### Task objective
This exercise asks for the entries to be repeated exactly, without their images.

Records excerpted from a collection
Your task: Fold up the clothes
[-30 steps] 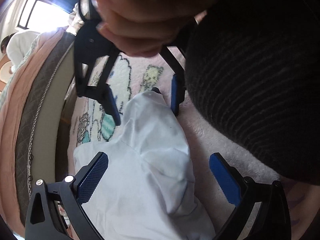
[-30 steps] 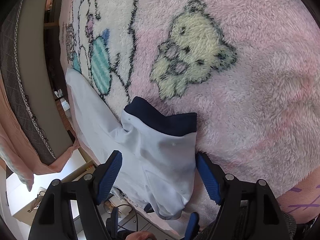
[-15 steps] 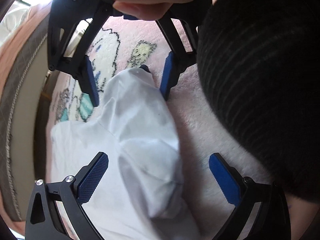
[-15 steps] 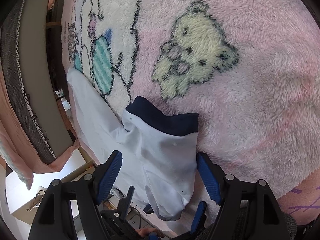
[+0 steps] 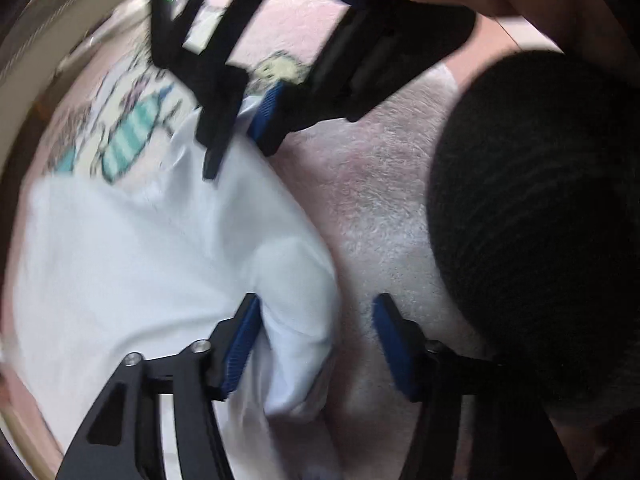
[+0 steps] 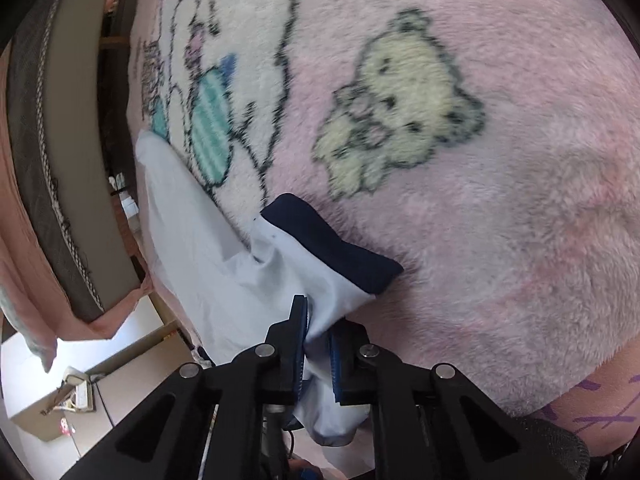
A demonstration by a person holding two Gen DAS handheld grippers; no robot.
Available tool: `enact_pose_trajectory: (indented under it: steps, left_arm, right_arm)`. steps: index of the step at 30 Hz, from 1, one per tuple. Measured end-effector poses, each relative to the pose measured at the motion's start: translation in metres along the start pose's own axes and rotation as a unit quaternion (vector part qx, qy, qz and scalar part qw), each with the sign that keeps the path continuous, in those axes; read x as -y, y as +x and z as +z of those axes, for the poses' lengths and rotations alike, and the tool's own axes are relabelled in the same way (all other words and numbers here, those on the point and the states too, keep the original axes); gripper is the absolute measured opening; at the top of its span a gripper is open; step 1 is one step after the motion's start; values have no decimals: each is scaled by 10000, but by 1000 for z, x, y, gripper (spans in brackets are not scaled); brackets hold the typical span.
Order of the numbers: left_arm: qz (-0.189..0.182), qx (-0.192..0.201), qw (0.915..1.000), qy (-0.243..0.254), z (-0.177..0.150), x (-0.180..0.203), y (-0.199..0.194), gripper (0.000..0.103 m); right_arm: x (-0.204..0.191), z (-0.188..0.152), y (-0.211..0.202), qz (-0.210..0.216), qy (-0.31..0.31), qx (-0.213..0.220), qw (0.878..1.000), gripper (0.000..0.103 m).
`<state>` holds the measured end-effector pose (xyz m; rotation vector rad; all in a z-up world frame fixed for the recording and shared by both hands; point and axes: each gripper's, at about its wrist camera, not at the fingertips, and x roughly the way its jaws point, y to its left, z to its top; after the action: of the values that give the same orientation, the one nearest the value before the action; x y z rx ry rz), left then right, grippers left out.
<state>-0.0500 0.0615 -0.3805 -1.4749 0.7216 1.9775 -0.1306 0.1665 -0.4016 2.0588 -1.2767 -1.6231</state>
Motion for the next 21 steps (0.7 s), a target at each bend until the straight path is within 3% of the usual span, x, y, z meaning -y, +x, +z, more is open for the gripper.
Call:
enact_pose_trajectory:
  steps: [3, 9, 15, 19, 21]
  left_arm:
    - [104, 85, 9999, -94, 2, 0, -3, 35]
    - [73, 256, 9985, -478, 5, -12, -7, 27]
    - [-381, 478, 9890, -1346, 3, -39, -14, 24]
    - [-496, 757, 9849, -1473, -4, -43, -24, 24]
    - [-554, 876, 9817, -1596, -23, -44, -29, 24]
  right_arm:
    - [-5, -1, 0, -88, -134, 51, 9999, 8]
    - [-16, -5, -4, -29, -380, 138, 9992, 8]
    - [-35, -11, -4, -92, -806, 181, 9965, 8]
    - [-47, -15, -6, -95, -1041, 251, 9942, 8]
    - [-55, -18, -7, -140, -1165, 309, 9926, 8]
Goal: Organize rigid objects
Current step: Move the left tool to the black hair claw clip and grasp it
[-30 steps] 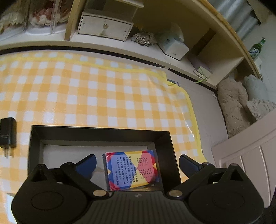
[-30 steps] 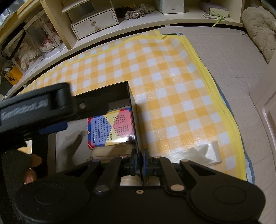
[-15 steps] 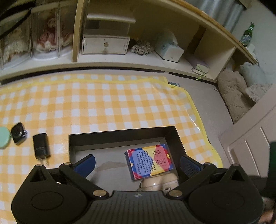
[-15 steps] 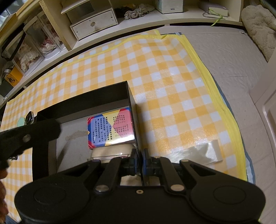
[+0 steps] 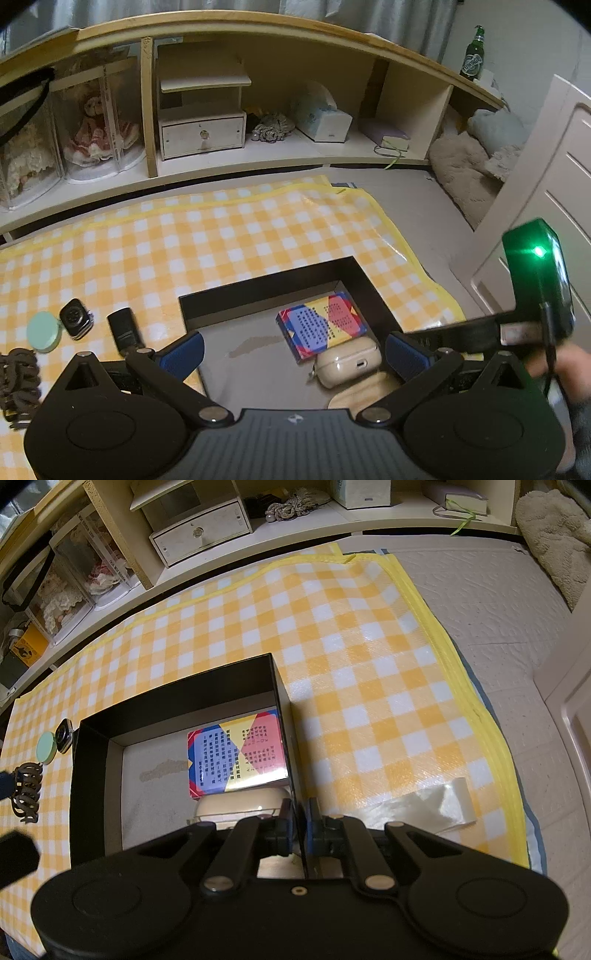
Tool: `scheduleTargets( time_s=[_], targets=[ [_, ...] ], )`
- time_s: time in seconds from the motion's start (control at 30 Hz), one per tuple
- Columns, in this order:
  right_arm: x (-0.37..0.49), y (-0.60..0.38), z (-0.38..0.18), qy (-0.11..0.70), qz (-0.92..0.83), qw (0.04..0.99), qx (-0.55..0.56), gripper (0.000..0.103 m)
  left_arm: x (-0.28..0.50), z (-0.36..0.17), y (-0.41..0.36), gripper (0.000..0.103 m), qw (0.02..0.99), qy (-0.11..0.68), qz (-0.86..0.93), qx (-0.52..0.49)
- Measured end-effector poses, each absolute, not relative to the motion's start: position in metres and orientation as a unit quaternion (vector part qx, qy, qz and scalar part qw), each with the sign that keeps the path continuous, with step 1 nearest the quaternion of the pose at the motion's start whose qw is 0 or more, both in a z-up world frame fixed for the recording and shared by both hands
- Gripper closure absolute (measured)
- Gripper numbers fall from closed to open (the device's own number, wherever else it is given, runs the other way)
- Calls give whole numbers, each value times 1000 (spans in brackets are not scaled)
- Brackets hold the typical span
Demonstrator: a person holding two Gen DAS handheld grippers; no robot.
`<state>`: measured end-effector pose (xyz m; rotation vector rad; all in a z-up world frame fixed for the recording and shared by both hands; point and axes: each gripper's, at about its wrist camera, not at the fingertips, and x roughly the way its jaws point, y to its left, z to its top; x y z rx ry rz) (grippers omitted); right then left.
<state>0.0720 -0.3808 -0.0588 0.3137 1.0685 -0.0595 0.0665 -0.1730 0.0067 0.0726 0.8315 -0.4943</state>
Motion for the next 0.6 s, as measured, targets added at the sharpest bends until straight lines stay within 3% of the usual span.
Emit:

### Worked solution
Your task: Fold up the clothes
[-30 steps] 
[-30 steps] 
[-15 steps] 
[-15 steps] 
[+0 steps] 
[+0 steps] 
A demonstration by a person holding two Gen DAS handheld grippers; no robot.
Available tool: `enact_pose_trajectory: (indented under it: steps, left_arm, right_arm)`. steps: index of the step at 30 Hz, from 1, one per tuple. Measured end-effector poses, each relative to the pose measured at the motion's start: translation in metres along the start pose's own axes and rotation as a unit quaternion (vector part qx, qy, qz and scalar part qw), each with the sign that keeps the path continuous, in those axes; read x as -y, y as +x and z as +z of those axes, for the poses' lengths and rotations alike, and the tool's own axes are relabelled in the same way (all other words and numbers here, those on the point and the states too, keep the original axes); gripper is the absolute measured opening; at the top of its span a gripper is open; step 1 is one step after the motion's start; values have no decimals: each is scaled by 10000, but by 1000 for z, x, y, gripper (spans in brackets are not scaled); brackets hold the typical span.
Order of the numbers: left_arm: qz (-0.189..0.182), qx (-0.192..0.201), qw (0.915..1.000), qy (-0.243..0.254), z (-0.177..0.150), x (-0.180..0.203), y (-0.199..0.194), gripper (0.000..0.103 m); right_arm: x (-0.204..0.191), z (-0.188..0.152), y (-0.211..0.202), qz (-0.210..0.216), qy (-0.31..0.31), qx (-0.213..0.220), qw (0.878..1.000), gripper (0.000..0.103 m).
`<state>` holds the measured end-effector pose (xyz m; rotation vector rad; all in a z-up world frame fixed for the recording and shared by both hands; point and axes: each gripper's, at about its wrist camera, not at the fingertips, and x roughly the way its jaws point, y to its left, z to its top; after the action: of the values that give the same orientation, the one nearest the value before the action; x y z rx ry rz), left then right, grippers left out.
<state>-0.0500 0.0615 -0.3805 -1.4749 0.7216 1.9775 -0.1306 0.1665 -0.4016 2.0588 -1.2767 -1.6231</state>
Motion for the next 21 steps (0.7 s), a target at each bend until the straight path is within 3% of the usual span, x, y, z meaning -y, +x, +z, more is open for the gripper.
Call:
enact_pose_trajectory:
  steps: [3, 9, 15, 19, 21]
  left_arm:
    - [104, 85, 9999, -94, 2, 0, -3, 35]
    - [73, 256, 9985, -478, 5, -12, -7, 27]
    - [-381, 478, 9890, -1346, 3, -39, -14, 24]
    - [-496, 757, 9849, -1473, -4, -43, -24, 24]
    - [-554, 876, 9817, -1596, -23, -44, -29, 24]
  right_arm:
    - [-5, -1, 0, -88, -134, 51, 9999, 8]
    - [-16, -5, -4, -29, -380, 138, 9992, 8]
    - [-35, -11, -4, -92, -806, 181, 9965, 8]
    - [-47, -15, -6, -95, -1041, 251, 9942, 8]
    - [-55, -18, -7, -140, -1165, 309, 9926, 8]
Goal: Organize rigid objects
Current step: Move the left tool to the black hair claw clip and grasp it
[-30 steps] 
[-30 steps] 
[-15 steps] 
[-15 steps] 
[+0 steps] 
Tool: `scheduleTargets( time_s=[_], targets=[ [_, ...] ], )`
- time_s: time in seconds from the motion's start (control at 30 Hz), one per tuple
- Columns, in this order:
  right_arm: x (-0.37..0.49), y (-0.60..0.38), z (-0.38..0.18), qy (-0.11..0.70), qz (-0.92..0.83), qw (0.04..0.99), qx (-0.55..0.56), gripper (0.000..0.103 m)
  left_arm: x (-0.28..0.50), z (-0.36..0.17), y (-0.41..0.36), gripper (0.000..0.103 m), qw (0.02..0.99), qy (-0.11..0.68), qz (-0.86..0.93), qx (-0.52..0.49)
- Measured end-effector poses, each absolute, not relative to the motion's start: position in metres and orientation as a unit quaternion (vector part qx, qy, qz and scalar part qw), each with the sign that keeps the path continuous, with step 1 nearest the quaternion of the pose at the motion's start whose qw is 0 or more, both in a z-up world frame fixed for the recording and shared by both hands
- Gripper closure absolute (measured)
- Gripper numbers fall from closed to open (the device's own number, wherever else it is given, runs the other way)
- Calls give whole numbers, each value times 1000 (spans in brackets are not scaled)
- Brackets hold the typical span
Demonstrator: a person holding two Gen DAS handheld grippers; no robot.
`<state>`: measured end-effector pose (xyz m; rotation vector rad; all in a z-up world frame fixed for the recording and shared by both hands; point and axes: each gripper's, at about its wrist camera, not at the fingertips, and x roughly the way its jaws point, y to its left, z to its top; x y z rx ry rz) (grippers omitted); right then left.
<state>0.0720 -0.3808 -0.0588 0.3137 1.0685 -0.0595 0.0665 -0.1730 0.0067 0.0726 0.8315 -0.4943</state>
Motion for the next 0.6 s, as measured, targets added at the sharpest bends until straight lines stay within 3% of the usual span.
Emit:

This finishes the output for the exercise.